夢の中で千穂は、舞台の上に立っていた。辺りはほとんど暗くて、舞台であるなら見ている人がいるはずなのに、人の姿はなかった。ただ自分の中で、本番という気持ちとウクレレの弦を鳴らしている意識がある。
本番だ、間違えたら大変だ。緊張で震え、強張る体がある。
指が、腕が固い。動きがなめらかにつながらない。
焦りが襲う。
光を浴びている。

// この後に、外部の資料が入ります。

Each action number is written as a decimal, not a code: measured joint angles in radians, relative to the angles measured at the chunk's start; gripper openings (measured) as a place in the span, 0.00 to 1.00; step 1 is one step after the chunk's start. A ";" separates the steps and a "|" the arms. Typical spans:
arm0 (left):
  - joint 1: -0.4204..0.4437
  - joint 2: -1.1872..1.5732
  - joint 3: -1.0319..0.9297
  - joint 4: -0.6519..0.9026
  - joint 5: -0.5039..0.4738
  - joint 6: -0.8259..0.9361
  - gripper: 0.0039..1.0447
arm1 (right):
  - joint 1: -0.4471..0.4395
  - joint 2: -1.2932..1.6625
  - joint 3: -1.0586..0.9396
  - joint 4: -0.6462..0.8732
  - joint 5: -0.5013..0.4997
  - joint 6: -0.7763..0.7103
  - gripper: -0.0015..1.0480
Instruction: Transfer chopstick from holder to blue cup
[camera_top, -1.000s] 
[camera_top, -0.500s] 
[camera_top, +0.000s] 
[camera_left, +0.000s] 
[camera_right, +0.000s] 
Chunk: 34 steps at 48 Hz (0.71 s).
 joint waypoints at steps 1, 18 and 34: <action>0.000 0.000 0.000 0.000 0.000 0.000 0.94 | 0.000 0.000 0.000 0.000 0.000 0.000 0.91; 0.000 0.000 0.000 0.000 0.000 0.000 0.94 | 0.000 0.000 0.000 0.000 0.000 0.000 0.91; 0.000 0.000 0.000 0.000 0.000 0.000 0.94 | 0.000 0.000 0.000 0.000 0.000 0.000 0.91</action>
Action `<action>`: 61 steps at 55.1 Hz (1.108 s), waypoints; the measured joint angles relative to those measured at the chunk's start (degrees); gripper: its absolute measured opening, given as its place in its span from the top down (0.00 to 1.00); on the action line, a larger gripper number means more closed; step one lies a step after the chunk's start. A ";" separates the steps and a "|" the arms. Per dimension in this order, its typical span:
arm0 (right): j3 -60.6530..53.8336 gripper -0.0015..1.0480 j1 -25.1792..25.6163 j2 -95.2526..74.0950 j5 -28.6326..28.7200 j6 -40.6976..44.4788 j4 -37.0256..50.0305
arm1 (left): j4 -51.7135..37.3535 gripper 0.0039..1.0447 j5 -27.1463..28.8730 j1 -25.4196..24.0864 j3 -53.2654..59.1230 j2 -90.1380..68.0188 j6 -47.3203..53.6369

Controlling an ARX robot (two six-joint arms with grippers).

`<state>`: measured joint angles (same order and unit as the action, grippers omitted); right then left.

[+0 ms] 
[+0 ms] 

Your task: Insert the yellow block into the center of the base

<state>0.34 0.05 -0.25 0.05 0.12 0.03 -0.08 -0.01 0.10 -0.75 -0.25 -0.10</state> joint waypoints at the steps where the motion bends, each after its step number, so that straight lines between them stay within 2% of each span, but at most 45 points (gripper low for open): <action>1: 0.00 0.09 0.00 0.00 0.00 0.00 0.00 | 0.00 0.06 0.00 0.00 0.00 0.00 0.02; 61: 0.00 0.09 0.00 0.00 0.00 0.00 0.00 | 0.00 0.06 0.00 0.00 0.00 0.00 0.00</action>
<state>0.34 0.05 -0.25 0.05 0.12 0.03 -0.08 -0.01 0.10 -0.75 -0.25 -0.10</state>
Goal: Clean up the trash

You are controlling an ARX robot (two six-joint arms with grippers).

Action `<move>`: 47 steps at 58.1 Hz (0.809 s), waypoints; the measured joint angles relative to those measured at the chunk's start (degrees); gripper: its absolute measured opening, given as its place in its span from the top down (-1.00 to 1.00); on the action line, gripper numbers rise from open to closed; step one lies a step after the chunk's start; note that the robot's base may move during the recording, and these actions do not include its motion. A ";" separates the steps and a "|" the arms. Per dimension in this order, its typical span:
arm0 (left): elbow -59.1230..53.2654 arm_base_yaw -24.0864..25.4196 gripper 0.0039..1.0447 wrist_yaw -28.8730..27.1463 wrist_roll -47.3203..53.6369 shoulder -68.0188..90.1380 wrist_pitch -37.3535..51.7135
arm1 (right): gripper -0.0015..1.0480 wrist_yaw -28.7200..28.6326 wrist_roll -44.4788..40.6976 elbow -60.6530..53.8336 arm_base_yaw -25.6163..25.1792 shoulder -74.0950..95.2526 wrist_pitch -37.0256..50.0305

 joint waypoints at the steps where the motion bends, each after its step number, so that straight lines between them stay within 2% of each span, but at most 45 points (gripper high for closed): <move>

本番の演奏者に注がれる光だ。
千穂は恐怖の中、その時が訪れるのを知る。
違う、外れた音が鳴る。耳障りな不協和音。メロディがつながらない。音楽にならない。
そして手が止まる。
沈黙。辺りの暗闇が、千穂を押しつぶすような沈黙。
息苦しさの中で、発見する。
これは、過去の演奏会の恐ろしいエピソードだ。怖い経験を思い出すことを、フラッシュバックと言うのだとテレビで聞いたことがあった。
これがお祖母ちゃんが感じた恐怖。
演奏の失敗に会場が静まり返る、苦しさは千穂が自己紹介で特技の言えなかった沈黙にとても似ていた。
千穂は新しいことに気が付いた。
目が覚めて、はっきりとした頭が思う。
それは千穂の祖母が失敗した演奏会で、ウクレレ自身がそのことを思い出していたのだ。